Faites-moi donc plutôt dire que c’est très beau, un poteau indicateur, et que c’est très beau, une borne kilométrique. Et qu’une route est un certain appareil où il faut, pour la beauté, pour l’ordre, pour l’appareil, qu’il y ait des poteaux indicateurs et des bornes kilométriques. Que ça en fait partie. Intégrale. Intégrante. Que c’est dans l’être même de la route. Qu’une route qui n’aurait pas des poteaux indicateurs et des bornes kilométriques ne serait pas articulée. Qu’elle ne serait pas quadrée. Enfin qu’elle ne serait pas une route. Dites-moi tout cela, mon père.

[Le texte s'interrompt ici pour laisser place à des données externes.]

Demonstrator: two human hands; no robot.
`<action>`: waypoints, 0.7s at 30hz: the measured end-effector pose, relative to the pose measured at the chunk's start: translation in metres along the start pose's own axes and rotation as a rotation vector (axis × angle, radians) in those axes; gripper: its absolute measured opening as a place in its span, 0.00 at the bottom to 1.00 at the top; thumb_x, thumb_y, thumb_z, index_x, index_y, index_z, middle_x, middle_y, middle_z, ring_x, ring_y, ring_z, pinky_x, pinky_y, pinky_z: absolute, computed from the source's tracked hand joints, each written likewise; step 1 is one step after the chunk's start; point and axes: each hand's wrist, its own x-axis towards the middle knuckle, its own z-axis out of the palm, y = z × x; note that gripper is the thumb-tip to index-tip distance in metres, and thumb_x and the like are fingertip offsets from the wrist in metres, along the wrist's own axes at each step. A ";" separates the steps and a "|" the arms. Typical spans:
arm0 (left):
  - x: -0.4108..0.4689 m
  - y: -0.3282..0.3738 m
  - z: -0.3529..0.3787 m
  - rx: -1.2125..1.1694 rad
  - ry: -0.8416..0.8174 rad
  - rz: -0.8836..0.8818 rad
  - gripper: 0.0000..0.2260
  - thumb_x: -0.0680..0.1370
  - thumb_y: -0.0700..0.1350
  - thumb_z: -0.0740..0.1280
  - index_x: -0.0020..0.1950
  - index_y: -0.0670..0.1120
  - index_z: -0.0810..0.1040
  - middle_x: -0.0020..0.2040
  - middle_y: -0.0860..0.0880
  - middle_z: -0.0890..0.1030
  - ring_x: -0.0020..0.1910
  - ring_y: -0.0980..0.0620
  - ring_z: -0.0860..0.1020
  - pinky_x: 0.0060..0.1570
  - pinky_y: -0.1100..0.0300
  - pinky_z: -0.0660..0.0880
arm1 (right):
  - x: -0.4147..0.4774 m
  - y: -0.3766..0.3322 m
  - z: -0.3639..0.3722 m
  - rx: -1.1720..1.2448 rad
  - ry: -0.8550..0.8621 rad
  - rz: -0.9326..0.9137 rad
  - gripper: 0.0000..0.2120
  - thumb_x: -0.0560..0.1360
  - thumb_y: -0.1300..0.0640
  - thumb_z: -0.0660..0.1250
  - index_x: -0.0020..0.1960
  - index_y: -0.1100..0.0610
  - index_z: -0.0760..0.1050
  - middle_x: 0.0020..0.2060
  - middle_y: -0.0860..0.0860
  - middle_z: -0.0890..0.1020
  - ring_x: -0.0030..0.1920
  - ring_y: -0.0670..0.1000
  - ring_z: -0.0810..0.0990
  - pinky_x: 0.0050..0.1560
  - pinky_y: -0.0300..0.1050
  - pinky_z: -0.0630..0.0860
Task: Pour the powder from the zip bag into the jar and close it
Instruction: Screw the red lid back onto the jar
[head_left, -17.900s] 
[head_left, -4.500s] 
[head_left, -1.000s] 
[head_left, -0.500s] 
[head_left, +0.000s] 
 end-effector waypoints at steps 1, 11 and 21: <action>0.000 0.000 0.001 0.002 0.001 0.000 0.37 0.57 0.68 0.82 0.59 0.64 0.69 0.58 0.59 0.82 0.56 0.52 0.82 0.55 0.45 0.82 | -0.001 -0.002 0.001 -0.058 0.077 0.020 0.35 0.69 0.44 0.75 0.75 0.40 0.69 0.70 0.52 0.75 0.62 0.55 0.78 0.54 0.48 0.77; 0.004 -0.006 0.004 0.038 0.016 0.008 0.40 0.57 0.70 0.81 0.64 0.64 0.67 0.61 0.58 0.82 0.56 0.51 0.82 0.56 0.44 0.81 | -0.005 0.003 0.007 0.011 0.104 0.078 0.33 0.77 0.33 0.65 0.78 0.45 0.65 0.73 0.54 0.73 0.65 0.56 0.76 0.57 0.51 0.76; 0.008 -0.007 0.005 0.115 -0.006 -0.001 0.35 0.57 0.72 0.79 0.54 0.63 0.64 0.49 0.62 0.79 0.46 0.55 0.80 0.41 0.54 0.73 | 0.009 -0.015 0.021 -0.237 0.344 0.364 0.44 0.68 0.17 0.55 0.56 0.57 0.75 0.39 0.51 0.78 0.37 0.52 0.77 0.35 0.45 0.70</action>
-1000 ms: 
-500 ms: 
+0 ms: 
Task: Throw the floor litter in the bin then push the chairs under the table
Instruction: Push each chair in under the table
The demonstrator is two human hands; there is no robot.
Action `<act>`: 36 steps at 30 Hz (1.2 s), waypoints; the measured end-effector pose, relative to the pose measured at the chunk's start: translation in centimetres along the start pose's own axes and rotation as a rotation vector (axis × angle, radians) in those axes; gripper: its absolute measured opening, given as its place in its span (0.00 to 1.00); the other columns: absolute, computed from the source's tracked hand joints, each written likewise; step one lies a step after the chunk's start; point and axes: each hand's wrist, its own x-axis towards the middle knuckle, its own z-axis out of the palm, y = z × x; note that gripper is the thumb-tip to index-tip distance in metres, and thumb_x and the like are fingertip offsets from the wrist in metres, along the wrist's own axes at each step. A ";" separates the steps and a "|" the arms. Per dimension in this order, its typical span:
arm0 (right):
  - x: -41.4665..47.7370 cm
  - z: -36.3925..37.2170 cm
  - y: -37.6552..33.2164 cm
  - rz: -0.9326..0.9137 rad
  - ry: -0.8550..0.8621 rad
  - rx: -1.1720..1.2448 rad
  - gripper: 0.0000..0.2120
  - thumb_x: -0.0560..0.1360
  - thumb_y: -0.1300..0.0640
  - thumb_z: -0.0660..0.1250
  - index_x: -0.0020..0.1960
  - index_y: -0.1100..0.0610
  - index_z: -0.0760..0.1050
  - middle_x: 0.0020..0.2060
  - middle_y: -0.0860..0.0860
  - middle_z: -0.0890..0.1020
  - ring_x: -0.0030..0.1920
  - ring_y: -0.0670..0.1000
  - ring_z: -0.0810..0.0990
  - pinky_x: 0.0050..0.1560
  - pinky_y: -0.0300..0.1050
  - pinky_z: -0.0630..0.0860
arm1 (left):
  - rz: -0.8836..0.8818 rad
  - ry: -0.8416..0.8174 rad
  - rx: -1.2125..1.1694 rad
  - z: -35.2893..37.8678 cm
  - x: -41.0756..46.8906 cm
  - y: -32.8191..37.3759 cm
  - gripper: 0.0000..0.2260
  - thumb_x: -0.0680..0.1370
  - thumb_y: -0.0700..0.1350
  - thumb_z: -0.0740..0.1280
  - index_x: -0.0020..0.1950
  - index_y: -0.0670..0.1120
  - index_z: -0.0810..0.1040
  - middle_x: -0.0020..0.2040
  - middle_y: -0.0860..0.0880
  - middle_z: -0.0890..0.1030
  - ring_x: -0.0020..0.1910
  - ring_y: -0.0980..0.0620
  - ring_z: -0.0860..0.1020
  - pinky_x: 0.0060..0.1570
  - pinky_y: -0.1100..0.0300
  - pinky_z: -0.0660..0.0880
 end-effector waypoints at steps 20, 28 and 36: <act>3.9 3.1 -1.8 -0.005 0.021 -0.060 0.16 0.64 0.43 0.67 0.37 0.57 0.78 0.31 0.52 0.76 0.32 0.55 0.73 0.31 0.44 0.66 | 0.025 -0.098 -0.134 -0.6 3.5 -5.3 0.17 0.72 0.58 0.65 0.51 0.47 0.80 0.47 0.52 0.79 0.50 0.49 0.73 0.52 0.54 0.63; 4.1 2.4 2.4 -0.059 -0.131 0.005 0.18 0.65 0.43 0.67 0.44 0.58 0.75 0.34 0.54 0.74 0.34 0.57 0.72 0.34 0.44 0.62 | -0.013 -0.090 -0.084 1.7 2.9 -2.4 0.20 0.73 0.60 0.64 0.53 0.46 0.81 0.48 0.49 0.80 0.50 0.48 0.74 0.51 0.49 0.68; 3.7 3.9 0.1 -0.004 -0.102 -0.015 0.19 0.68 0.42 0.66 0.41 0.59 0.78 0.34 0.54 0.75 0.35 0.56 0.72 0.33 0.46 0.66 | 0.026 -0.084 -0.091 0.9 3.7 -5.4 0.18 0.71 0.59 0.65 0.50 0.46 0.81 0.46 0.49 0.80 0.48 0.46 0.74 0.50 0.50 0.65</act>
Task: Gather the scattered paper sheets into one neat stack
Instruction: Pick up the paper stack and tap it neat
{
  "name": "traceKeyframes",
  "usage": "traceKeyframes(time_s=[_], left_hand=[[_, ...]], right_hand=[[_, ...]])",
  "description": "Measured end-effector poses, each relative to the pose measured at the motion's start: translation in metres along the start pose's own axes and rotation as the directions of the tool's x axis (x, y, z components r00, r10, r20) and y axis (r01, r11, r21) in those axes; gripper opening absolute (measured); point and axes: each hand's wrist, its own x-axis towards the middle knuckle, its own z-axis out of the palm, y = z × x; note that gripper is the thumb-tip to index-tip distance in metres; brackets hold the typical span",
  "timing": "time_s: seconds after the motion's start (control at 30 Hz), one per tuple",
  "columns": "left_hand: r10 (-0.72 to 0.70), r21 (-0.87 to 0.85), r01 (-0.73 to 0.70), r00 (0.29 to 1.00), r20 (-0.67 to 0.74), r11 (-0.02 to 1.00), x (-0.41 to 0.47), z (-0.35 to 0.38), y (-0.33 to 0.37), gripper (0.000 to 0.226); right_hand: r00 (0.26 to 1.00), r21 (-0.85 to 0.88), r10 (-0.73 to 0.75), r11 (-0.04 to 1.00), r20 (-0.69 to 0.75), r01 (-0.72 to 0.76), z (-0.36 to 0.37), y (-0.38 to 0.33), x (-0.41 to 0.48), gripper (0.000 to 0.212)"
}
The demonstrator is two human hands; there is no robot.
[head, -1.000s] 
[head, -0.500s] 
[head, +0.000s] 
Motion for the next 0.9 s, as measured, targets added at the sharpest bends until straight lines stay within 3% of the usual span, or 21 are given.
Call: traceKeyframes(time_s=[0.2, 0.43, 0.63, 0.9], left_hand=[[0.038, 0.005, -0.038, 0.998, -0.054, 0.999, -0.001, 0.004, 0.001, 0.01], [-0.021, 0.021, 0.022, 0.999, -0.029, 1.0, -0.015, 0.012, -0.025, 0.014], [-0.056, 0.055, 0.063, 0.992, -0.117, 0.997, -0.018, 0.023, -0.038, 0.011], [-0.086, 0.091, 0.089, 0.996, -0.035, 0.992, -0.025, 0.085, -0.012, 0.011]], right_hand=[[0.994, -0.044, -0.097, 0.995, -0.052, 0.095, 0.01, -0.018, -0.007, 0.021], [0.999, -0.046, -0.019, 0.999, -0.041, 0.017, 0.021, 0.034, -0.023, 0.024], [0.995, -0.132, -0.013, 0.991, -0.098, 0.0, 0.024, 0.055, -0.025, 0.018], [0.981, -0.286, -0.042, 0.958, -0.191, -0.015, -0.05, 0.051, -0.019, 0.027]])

Dites-moi qu’une route est un certain développement, une certaine extensité. Parlez-moi le langage de la philosophie. Parlez-moi, même, le langage de l’école. Je ne le redoute pas. Dites-moi qu’une route est un certain ensemble et que cet ensemble serait dépareillé, que cet ensemble manquerait de son caractère le plus propre s’il n’y avait les poteaux indicateurs et les bornes kilométriques.
Dites-moi, mon père, faites-moi dire que c’est très beau un poteau indicateur, et que c’est dans l’ensemble, et que c’est dans le caractère. Faites-moi même dire que c’est indispensable. Dans ce sens-là. Ce sera plus sûr que de me faire dire que c’est indispensable dans le sens de l’utilité.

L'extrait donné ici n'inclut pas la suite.